Paul Mantoux (14 April 1877 - 14 December 1956) was a French economic historian of the Industrial Revolution who taught at the University of London, the Conservatoire national des arts et métiers, and the Geneva Graduate Institute. His best known work is the 1906 book The Industrial Revolution in the Eighteenth Century: An Outline of the Beginnings of the Modern Factory System in England, which fellow economic historian T. S. Ashton stated was "by far the best introduction to the subject in any language."

Mantoux was the interpreter of Georges Clemenceau at the Paris Peace Conference in 1919. He was subsequently director of the Political Section of the League of Nations's secretariat. In 1927, he co-founded the Geneva Graduate Institute, along with William Rappard. Mantoux trained at the École normale supérieure (Paris).

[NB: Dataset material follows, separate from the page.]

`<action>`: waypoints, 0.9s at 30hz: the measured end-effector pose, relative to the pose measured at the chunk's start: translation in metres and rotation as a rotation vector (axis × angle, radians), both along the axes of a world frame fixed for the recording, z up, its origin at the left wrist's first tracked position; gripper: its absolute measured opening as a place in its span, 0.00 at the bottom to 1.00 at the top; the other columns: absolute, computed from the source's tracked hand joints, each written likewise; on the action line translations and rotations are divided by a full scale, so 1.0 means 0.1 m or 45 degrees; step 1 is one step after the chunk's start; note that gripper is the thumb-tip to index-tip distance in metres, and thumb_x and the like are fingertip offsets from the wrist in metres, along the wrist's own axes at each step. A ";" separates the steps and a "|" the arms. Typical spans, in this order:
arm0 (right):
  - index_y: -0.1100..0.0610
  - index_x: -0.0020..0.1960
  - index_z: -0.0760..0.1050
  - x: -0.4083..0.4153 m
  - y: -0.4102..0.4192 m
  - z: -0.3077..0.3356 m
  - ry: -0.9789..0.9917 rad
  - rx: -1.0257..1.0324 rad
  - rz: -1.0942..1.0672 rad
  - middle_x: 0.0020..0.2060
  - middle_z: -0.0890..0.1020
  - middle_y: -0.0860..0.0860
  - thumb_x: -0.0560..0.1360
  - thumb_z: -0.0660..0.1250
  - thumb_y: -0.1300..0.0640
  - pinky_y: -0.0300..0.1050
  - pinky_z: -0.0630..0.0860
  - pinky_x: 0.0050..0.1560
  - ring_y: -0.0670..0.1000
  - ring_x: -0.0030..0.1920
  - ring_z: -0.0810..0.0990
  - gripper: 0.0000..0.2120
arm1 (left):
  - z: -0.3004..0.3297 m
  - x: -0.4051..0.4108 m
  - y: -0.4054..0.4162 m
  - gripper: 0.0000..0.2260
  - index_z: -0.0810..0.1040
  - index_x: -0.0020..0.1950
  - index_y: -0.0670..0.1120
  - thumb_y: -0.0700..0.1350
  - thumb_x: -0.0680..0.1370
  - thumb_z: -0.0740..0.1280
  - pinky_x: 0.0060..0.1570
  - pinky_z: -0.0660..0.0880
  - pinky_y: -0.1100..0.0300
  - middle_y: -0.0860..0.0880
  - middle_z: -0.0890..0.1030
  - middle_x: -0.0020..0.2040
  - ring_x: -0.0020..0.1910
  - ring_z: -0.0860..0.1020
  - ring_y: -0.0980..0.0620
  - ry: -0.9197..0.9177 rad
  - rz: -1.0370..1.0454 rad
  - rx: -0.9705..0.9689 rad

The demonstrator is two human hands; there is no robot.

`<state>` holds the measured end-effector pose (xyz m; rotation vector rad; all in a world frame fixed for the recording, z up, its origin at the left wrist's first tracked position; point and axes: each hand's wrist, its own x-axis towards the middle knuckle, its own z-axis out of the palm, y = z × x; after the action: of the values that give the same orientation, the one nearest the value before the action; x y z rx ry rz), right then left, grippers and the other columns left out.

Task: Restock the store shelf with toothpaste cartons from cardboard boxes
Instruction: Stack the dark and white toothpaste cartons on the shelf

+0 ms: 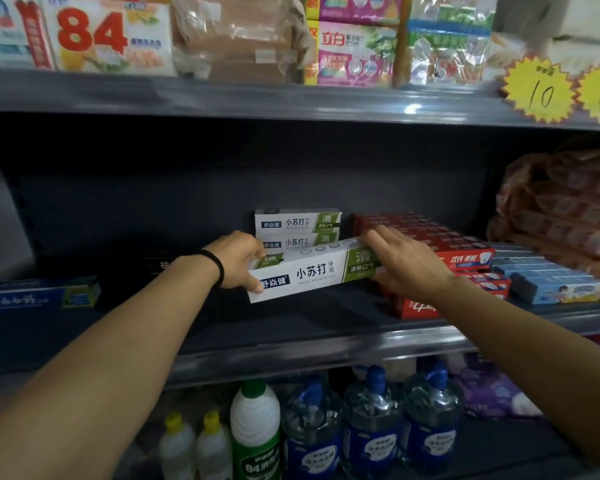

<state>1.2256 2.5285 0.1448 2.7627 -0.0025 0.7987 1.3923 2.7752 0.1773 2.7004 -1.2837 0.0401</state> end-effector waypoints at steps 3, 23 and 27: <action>0.56 0.63 0.66 0.12 -0.08 0.08 0.043 0.020 -0.068 0.58 0.73 0.52 0.67 0.76 0.57 0.43 0.71 0.41 0.54 0.56 0.73 0.29 | 0.02 0.08 -0.07 0.22 0.75 0.59 0.47 0.48 0.68 0.77 0.48 0.74 0.58 0.51 0.78 0.53 0.50 0.77 0.51 -0.005 0.033 -0.072; 0.54 0.69 0.64 1.09 -0.43 -0.07 0.570 0.171 -0.288 0.61 0.74 0.55 0.73 0.72 0.57 0.45 0.71 0.51 0.55 0.57 0.76 0.28 | -0.49 0.70 -0.65 0.17 0.78 0.58 0.46 0.48 0.71 0.75 0.46 0.72 0.60 0.49 0.79 0.55 0.51 0.77 0.50 -0.059 0.082 0.079; 0.55 0.69 0.64 1.23 -0.52 -0.14 0.574 0.126 -0.288 0.62 0.74 0.55 0.74 0.71 0.56 0.46 0.72 0.56 0.55 0.60 0.76 0.27 | -0.56 0.85 -0.73 0.18 0.78 0.59 0.47 0.48 0.71 0.75 0.45 0.72 0.61 0.48 0.79 0.55 0.51 0.78 0.49 -0.115 0.066 0.040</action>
<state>1.3487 2.4767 0.1306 2.9011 -0.2678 0.1151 1.4773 2.7020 0.1217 2.7877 -1.2484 0.1501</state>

One of his children was the economist Étienne Mantoux.

==Works==
- La Révolution industrielle au XVIIIe siècle. Essai sur les commencements de la grande industrie moderne en Angleterre. Paris: Société de librairie et d'édition, 1906, 544 pp.
  - English translation: The Industrial Revolution in the Eighteenth Century: An Outline of the Beginnings of the Modern Factory System in England tr. Marjorie Vernon. London: Jonathan Cape, 1929, 539 pp.
- A travers l'Angleterre contemporaine : la guerre Sud-Africaine et l'opinion, l'organisation du parti ouvrier, l'évolution du gouvernement et de l'État. Paris: Félix Alcan, 1909.
- The Deliberations of the Council of Four (March 24-June 28, 1919) / Notes of the Official Interpreter, Paul Mantoux; Translated and Edited by Arthur S. Link, with the Assistance of Manfred F. Boemeke. Princeton University Press, 1992.